SQLite Forum

SQLite queries on fts5 tables hanging... maybe broken indices?
Login

SQLite queries on fts5 tables hanging... maybe broken indices?

(1) By David Stein (sfsdfd) on 2020-09-25 15:24:49 [link] [source]

I have a 750gb SQLite database with about 99% of the content stored in two fts5 tables (one names patents_fts5 and one named publications_fts5). The schema is quite basic - maybe 12 tables and 30 indices total.

Four days into a five-day database load operation, the Python script hung on a DELETE FROM command for about eight hours. Oddly, the command was just endlessly reading from the database at 50Mb/s.

I restarted the script, which skipped to the same record and then hung again on the same command.

In exploring the database, I find that:

  • Windows reports that the drive and volume are fine.

  • SQLite reports that the FTS5 tables are fine:

pragma integrity_check(publications_fts5);

ok

pragma integrity_check(patents_fts5);

ok

  • I can query each table for a few records, and it works fine:

select * from publications_fts5 limit 10;

(spits out 10 records)

select * from patents_fts5 limit 10;

(spits out 10 records)

  • Any operations involving any other tables complete fine:

select count(*) from patents;

4349151

  • HOWEVER, any query operation involving the index on publications_fts5, beyond a certain point, will hang:

select count(*) from publications_fts;

(no response; runs forever)

select count(*) from patents_fts;

(no response; runs forever)

select publication from publications_fts5 limit 1;

'10909766'

select publication from publications_fts5 where publication = '10909766' limit 1;

'10909766'

select publication from publications_fts5 where publication = '10909766';

'10909766'

(AND THEN runs forever - never finishes)

I wish that I could chalk it up to that one fts5 index having become corrupted due to (software bug / corrupted data / cosmic rays) - except:

  • Any query operations involving the index of patents_fts5, beyond a certain point, will ALSO hang in exactly the same way:

select patent from patents_fts5 limit 1;

'D500396'

select patent from patents_fts5 where patent = 'D500396' limit 1;

'D500396'

select patent from patents_fts5 where patent = 'D500396' limit 1;

'D500396'

(AND THEN runs forever - never finishes)

So it appears that two fts5 indices from two unrelated tables have become partially corrupted in exactly the same peculiar way at exactly the same point.

Anyone have any ideas?

(2.1) By Dan Kennedy (dan) on 2020-09-26 15:32:43 edited from 2.0 in reply to 1 [link] [source]

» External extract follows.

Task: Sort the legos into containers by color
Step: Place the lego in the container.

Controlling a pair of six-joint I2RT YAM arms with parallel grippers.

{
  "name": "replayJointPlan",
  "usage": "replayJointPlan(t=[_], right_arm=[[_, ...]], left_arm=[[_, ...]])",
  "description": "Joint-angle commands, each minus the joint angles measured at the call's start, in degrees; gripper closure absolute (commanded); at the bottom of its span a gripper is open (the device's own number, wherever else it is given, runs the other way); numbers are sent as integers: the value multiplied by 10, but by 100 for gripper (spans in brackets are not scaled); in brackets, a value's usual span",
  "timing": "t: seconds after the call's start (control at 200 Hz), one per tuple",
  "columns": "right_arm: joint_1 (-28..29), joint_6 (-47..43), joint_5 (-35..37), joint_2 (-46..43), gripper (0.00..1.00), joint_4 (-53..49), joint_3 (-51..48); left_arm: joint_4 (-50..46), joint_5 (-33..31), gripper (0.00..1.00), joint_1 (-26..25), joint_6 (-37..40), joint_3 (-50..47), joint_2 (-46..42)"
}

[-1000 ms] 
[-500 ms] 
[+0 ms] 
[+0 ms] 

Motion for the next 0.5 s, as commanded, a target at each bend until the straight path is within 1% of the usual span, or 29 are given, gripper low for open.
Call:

I don't think it's the FTS index that is corrupted, as none of those queries actually use the FTS index. That is, there's not a lot of opportunity for FTS5 to corrupt the data structures that those queries use. You could check for corruption at the SQLite level with:

    PRAGMA quick_check;

Can you post the db schema? (output of the shell ".schema" command)

Also, does the following also hang?

    SELECT count(*) FROM publications_fts5_content

Dan.

(3.1) By David Stein (sfsdfd) on 2020-09-29 14:49:18 edited from 3.0 in reply to 2.1 [link] [source]

Deleted

(4) By David Stein (sfsdfd) on 2020-09-29 14:49:13 in reply to 2.1 [link] [source]

Well, I just ran the exact same script on macOS for three days - figuring it might be a Windows-specific SQLite or Python implementation problem - and it exhibited the exact same behavior.

I tried:

PRAGMA quick_check;

...it ran for an hour and didn't return any results before I killed it.

The database that I have right now contains about 75% of the records that I intend to load.

Basic stats:

• Total size: 750 gigabytes

• Tables: 29

• Primary tables: 11

• Tying tables (m:n relationships between tables): 16

• FTS5 tables: 2

The full schema is here (and pretty simple):

https://pastebin.com/8rGDHFqu

(5) By Dan Kennedy (dan) on 2020-09-29 19:43:47 in reply to 4 [link] [source]

And this one?

    SELECT count(*) FROM publications_fts5_content

(6) By anonymous on 2020-10-10 12:08:02 in reply to 5 [source]

I apologize for not responding earlier. I've explored this problem a bit more, and have concluded that the operations do finish - they just take an EXTREMELY long time, for reasons that I'll discuss in another post.